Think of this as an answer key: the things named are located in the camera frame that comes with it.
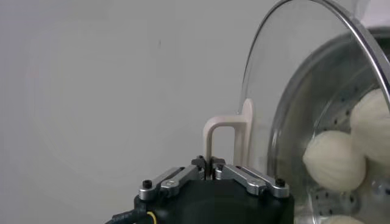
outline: white wall
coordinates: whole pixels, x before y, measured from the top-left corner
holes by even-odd
[[[103,223],[189,164],[275,1],[2,0],[0,223]]]

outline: black cable
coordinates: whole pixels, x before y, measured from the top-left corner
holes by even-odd
[[[147,216],[145,209],[135,208],[131,211],[114,215],[112,219],[105,224],[133,224],[145,216]]]

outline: glass lid
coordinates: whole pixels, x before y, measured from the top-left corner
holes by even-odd
[[[297,223],[390,222],[387,55],[390,29],[333,1],[281,1],[260,25],[240,101],[254,104],[249,165],[286,180]]]

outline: steamed bun
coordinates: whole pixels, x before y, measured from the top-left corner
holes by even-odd
[[[313,138],[303,155],[310,176],[333,191],[352,191],[364,180],[366,159],[352,150],[350,135],[325,131]]]
[[[364,224],[364,223],[346,215],[336,215],[328,218],[324,222],[321,222],[321,224]]]
[[[369,92],[356,104],[350,124],[353,148],[390,166],[390,113],[380,89]]]

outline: yellow wire
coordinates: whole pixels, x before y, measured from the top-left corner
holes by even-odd
[[[153,224],[157,224],[156,215],[153,212],[147,212],[146,214],[150,215],[153,219]]]

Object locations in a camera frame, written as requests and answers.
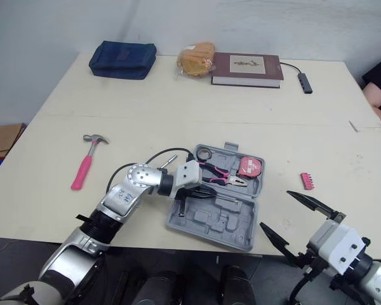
※ ※ ※
=== What you have to do ===
Could you report every line of the material that contains the string "camera"?

=== Your response ===
Think of this as an answer key: the things named are located in the camera frame that comes with it.
Object locations in a camera frame, written as requests and answers.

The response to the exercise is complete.